Так маму сломал начисто этот переезд на казенные харчи. Несколько месяцев она с судьбой сражалась. Она вылезала ночами из кровати с загородкой. Ходила в общий коридор, там снова сильно падала до крови. Она могла забраться ночью на чужую тумбочку, там сидеть часами и сильно плакать. Она и в кровати к чужим старухам забиралась, и просила их уйти к себе.

 А в моей койке она меня часто била очень сильно, и тоже прогоняла, чтобы я шла спать к себе. Я при этом умоляла маму лежать тихонько рядом, ждать утра, чтобы при свете дня разобраться, кто из  нас должен идти к себе.

Иногда и просто  падала на пол. Тогда уже приходилось ей так лежать до самого утра, и ждать, когда сильная сиделка сможет ее вернуть в кровать. Я-то одной рукой не могу теперь и этим быть полезна никому на свете.

Но сердце у  мамы очень сильное. Оно ежедневно бьется все эти горькие месяцы нашей ссылки  на поселение.

 Вот сегодня утром. Мне намеряли высоковатое давление, хотя в голове поставлен очень дорогой шпунт с одной стороны, уходящий куда-то в глотку глубоко, который должен мне его поддерживать в приличном состоянии. Но при бывшей норме гипотоника, когда и 140 было запредельным для меня, и я теряла зрение во время родов двух своих детей. Мне сейчас 180 очень высоко, да и 160 не слишком ладно.

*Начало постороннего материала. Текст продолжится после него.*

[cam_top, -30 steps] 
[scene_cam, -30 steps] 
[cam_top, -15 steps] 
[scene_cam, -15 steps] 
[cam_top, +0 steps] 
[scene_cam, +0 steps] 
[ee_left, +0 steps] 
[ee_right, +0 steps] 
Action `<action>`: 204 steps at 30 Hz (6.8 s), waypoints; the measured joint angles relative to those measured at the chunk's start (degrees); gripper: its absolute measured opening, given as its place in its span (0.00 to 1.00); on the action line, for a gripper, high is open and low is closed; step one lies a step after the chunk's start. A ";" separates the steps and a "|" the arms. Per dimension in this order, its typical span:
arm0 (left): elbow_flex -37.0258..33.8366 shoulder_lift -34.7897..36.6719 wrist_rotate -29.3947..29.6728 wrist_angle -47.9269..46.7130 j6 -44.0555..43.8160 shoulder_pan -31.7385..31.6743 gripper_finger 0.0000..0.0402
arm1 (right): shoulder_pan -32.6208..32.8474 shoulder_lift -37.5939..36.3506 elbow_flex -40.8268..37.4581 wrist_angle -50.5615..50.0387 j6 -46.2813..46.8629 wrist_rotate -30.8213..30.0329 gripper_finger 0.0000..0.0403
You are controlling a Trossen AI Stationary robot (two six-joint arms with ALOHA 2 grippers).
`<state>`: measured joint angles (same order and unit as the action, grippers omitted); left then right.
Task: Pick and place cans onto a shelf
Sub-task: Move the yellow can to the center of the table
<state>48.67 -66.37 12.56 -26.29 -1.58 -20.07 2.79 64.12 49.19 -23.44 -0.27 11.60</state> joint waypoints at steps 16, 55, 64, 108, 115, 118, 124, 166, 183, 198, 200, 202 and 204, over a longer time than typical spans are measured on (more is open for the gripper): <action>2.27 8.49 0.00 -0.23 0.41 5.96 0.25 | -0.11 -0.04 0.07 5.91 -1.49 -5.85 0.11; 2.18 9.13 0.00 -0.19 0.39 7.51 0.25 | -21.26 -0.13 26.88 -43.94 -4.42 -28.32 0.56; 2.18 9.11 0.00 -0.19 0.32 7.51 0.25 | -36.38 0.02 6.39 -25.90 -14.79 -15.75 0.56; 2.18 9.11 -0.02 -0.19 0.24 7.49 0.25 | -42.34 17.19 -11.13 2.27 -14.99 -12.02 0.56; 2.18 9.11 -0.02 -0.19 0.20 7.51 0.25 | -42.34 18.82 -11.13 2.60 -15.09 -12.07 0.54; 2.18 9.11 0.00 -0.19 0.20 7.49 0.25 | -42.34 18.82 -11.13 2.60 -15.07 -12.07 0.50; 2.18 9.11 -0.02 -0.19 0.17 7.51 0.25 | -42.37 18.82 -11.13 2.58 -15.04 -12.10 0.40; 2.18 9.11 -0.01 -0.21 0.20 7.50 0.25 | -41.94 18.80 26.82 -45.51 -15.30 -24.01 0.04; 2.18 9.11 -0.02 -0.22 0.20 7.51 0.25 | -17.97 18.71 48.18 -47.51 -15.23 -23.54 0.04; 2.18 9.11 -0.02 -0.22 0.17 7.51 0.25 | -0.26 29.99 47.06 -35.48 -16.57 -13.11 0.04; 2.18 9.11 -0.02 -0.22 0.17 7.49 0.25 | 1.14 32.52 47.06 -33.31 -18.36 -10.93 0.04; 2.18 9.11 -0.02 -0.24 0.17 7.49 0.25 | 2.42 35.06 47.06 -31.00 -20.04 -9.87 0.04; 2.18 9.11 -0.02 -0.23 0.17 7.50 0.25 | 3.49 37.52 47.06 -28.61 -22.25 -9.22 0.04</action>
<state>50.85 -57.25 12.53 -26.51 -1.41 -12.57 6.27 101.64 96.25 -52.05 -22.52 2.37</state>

Вот с утра мне и измерили 160. И голова болит. И глаза видят сильно хуже.

Я все же стараюсь долго сидеть для тренировки борьбы с пролежнями в кресле инвалидном, куда даже умею пересаживаться сама. Одной ногой я упираюсь в подножку кресла справа, и переваливаю непослушное тело в коляску дальше.Там опускаю подлокотник слева, и читаю или сочиняю до обеда. Обедаю из кровати, потому что после немного стараюсь спать.

 Я ежедневно пытаюсь с мамой говорить из кресла, но она меня почти не слышит. Но если при этом оказывается сиделка, она мне говорит, что мама меня слышит.

Так вот сегодня. Сиделка эта. Увидела, что  мама беспокойна. Так она маму стала... Бить... Не сильно, но обидно. А потом еще и веником ее по голове ударила. Принесла какой-то бинт,  и ей руки к загородке привязала. А мама очень тихо, но горько плачет от такого обращения. Значит, точно слышит, как с ней обращаются.

Недавно мама вдруг фруктов попросила. Их нам тут иногда дают, потому что заведение частное и  дорогое. Но тут у меня оказалась  только упаковка с бананами в шоколаде в передаче от дочери. Стали их  маме в рот закладывать, а мама вдруг в ответ.Очень просит их почистить. Но съела с удовольствием неочищенный от шоколада банан сушеный.

Знакомые мне советуют маму отпустить. Я так и поступила, и уже ее оплакала бессонными ночами. Но сердце мамы явно не хочет проститься с этой гадкой жизнью.

Пролежни все сильней затягивают тело  мамы. А сердце бьется, и  не хочет замолкать.